**Problem statement:**
A verbatim copy of all the data is required, minus any images.
───── Exercise input ─────
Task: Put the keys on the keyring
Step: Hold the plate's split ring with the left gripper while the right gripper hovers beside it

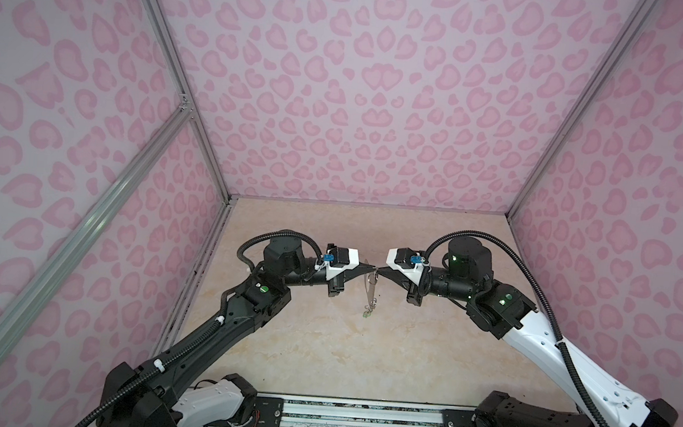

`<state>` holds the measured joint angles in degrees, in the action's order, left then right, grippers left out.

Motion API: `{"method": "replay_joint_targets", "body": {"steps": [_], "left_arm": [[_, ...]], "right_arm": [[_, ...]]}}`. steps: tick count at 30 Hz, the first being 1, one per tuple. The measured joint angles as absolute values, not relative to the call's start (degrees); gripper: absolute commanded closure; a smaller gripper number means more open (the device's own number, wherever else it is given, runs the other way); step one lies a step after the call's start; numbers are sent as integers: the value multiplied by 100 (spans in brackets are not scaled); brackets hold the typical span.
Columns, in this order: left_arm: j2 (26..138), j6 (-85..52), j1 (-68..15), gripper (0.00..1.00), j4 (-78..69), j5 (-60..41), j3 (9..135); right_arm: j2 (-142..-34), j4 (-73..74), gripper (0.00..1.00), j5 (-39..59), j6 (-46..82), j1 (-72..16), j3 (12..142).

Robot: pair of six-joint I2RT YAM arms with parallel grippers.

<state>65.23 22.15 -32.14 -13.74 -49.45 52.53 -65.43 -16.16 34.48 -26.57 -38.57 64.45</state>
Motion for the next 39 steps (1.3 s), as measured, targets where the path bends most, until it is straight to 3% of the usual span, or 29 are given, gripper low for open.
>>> {"method": "replay_joint_targets", "body": {"steps": [21, 28, 39], "left_arm": [[6619, 2106, -3269, 97, -1520, -4799, 5242], [6615, 2108, -3267, 97, -1640, -4755, 5203], [6565, 2108, -3264, 97, -1636, -5122, 5179]], "right_arm": [[-6689, -1920, 100, 2993, -2805, -4156, 6598], [-6464, -1925, 81, 2853, -2827, -4095, 6438], [-6198, -1793, 78, 3284, -2757, -3924, 6322]]}}
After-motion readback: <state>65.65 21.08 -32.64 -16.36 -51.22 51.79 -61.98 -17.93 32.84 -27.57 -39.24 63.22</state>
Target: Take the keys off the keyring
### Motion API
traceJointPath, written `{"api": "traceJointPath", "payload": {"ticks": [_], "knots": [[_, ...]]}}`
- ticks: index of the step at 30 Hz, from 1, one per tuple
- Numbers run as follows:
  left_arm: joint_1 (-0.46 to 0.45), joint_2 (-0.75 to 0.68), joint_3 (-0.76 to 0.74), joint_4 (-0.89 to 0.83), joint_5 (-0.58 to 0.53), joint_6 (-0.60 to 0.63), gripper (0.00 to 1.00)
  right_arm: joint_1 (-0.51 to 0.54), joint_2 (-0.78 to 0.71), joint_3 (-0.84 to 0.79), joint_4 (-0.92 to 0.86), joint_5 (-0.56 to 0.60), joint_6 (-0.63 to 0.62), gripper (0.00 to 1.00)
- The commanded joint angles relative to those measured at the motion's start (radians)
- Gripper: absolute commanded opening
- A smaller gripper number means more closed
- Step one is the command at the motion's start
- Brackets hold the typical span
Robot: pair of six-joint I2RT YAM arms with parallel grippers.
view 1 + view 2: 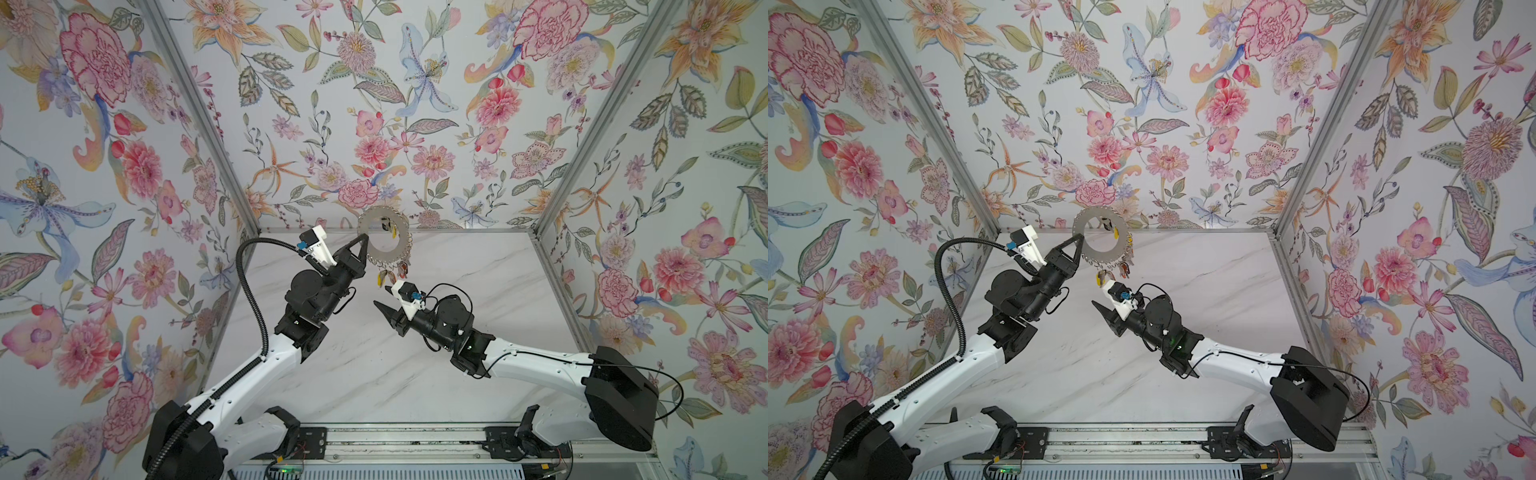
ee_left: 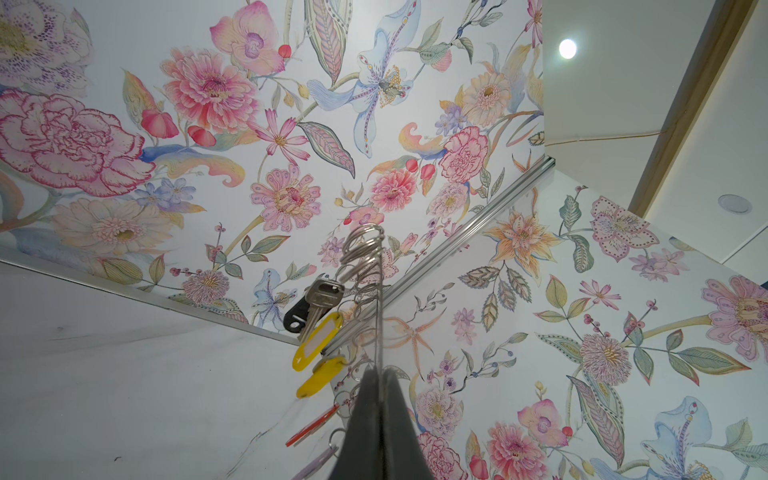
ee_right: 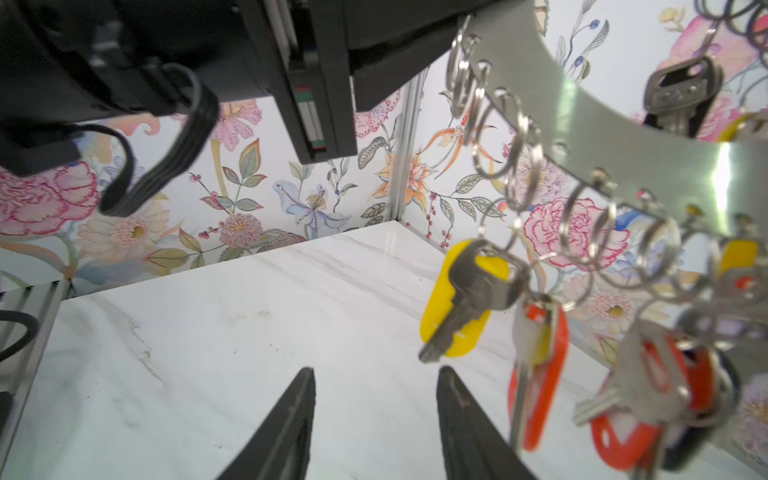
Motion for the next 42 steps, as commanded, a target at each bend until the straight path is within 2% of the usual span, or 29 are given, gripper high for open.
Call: {"api": "traceJointPath", "payload": {"ticks": [1,12,22,32,42], "knots": [[-0.013,-0.029,-0.007,0.099,-0.028,-0.007,0.00,0.005,0.017,0.040,0.100,0.111,-0.032,0.48],[-0.017,-0.024,-0.002,0.108,-0.031,-0.007,0.00,-0.013,0.085,0.091,0.131,0.086,-0.011,0.44],[-0.019,-0.017,0.003,0.113,-0.032,-0.011,0.00,-0.014,0.086,0.091,0.149,0.086,0.001,0.43],[-0.026,-0.014,0.003,0.117,-0.038,-0.013,0.00,-0.029,0.112,0.153,0.081,0.118,0.017,0.35],[-0.028,-0.010,0.004,0.119,-0.040,-0.007,0.00,-0.026,0.118,0.158,0.064,0.154,0.030,0.33]]}}
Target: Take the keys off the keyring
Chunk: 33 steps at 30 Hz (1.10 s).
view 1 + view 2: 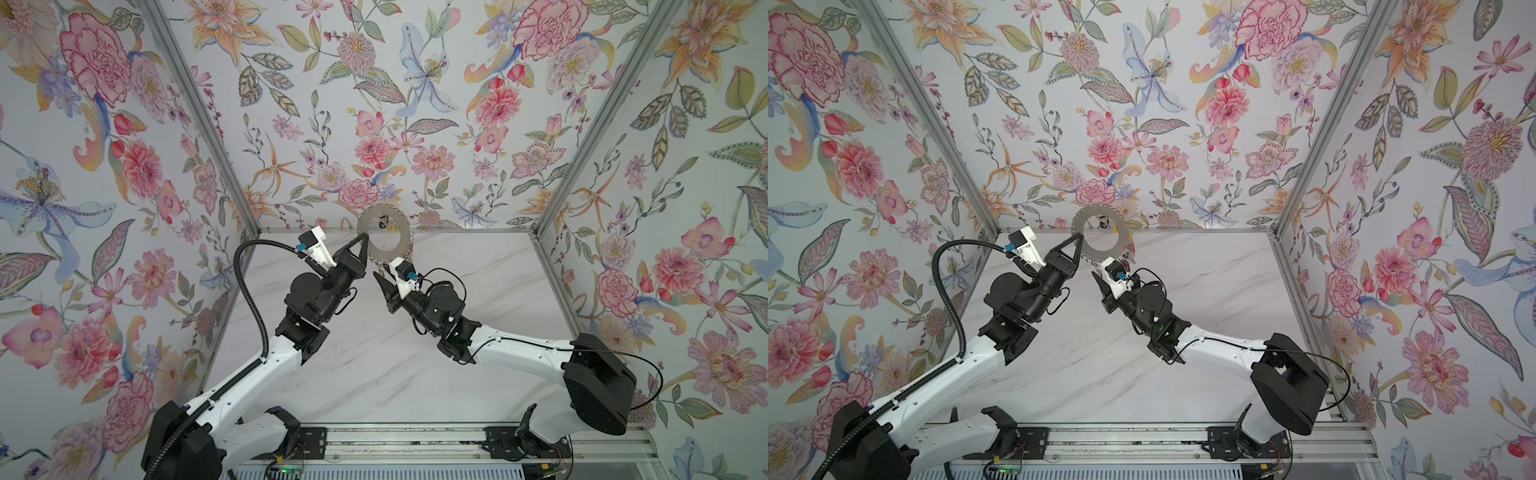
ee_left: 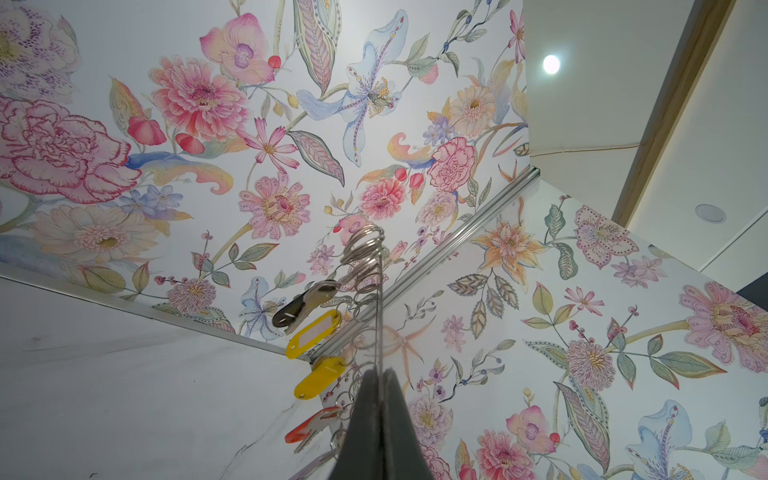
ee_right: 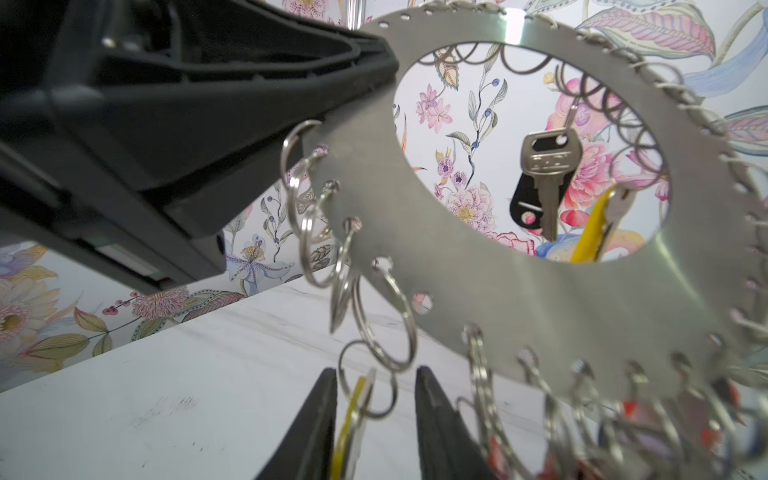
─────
**Written reply:**
Task: Put the keys on the keyring
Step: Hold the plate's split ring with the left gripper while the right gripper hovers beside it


`<state>` holds the measured joint angles in degrees, in the action's order, left then right, grippers left out.

Motion API: `{"method": "replay_joint_targets", "body": {"steps": [_], "left_arm": [[_, ...]], "right_arm": [[_, ...]]}}`. steps: tick count at 30 Hz, the first being 1, one per tuple. The measured joint angles as absolute values, not relative to the call's start (degrees); gripper: absolute commanded closure; a smaller gripper number means more open (the device's own number, wherever else it is given, runs the other way); step one lies a step after the call's start; numbers are sent as integers: the value multiplied by 100 (spans in brackets are not scaled); brackets hold the typical span.
Columns, in this order: left_arm: j2 (26..138), j6 (-85..52), j1 (-68..15), gripper (0.00..1.00), j4 (-78..69), j5 (-60..41), j3 (9..135); right_arm: j2 (-142..-34), j4 (-73..74), gripper (0.00..1.00), j5 (-39..59), j6 (-46..82), j1 (-72..16), j3 (12..142).

Robot: pair of six-joint I2RT YAM arms with parallel grippers.

<state>65.23 22.15 -32.14 -13.74 -49.45 52.53 -65.43 -16.16 34.48 -26.57 -38.57 64.45</state>
Motion for the next 39 steps (1.3 s), as measured, targets where the path bends most, until it is straight to 3% of the usual span, or 29 are given, gripper low for open.
>>> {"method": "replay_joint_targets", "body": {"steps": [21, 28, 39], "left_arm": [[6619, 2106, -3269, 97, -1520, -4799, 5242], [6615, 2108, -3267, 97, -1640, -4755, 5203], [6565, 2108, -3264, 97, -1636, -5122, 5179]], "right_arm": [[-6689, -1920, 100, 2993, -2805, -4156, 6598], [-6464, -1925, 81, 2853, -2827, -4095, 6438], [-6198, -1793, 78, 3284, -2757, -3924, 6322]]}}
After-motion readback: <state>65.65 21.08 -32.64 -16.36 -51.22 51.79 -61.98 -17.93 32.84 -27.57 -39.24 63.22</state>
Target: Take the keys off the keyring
### Motion API
traceJointPath, written `{"api": "traceJointPath", "payload": {"ticks": [_], "knots": [[_, ...]]}}`
- ticks: index of the step at 30 Hz, from 1, one per tuple
- Numbers run as follows:
  left_arm: joint_1 (-0.46 to 0.45), joint_2 (-0.75 to 0.68), joint_3 (-0.76 to 0.74), joint_4 (-0.89 to 0.83), joint_5 (-0.58 to 0.53), joint_6 (-0.60 to 0.63), gripper (0.00 to 1.00)
  right_arm: joint_1 (-0.51 to 0.54), joint_2 (-0.78 to 0.71), joint_3 (-0.84 to 0.79), joint_4 (-0.92 to 0.86), joint_5 (-0.56 to 0.60), joint_6 (-0.63 to 0.62), gripper (0.00 to 1.00)
- The commanded joint angles relative to those measured at the motion's start (radians)
- Gripper: absolute commanded opening
- A smaller gripper number means more closed
- Step one is the command at the motion's start
- Brackets hold the typical span
Robot: pair of six-joint I2RT YAM arms with parallel grippers.
view 1 + view 2: 
ee_left: 
ee_right: 
Motion for the next 42 steps, as commanded, a target at each bend until the straight path is within 2% of the usual span, or 29 are given, gripper high for open.
Call: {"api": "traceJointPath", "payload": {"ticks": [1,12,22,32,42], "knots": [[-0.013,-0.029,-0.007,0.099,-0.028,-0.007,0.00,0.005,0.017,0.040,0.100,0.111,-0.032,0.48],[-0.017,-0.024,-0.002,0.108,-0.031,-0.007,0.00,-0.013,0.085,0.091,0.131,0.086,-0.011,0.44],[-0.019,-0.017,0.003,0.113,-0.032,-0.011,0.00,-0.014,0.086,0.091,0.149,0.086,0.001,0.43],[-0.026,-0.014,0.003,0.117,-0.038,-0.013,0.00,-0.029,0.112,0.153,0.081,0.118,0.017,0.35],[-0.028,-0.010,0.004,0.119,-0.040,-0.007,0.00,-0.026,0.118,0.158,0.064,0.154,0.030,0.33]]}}
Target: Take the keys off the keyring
Chunk: 33 steps at 30 Hz (1.10 s).
view 1 + view 2: 
ee_left: 
ee_right: 

The work on this exercise is finished.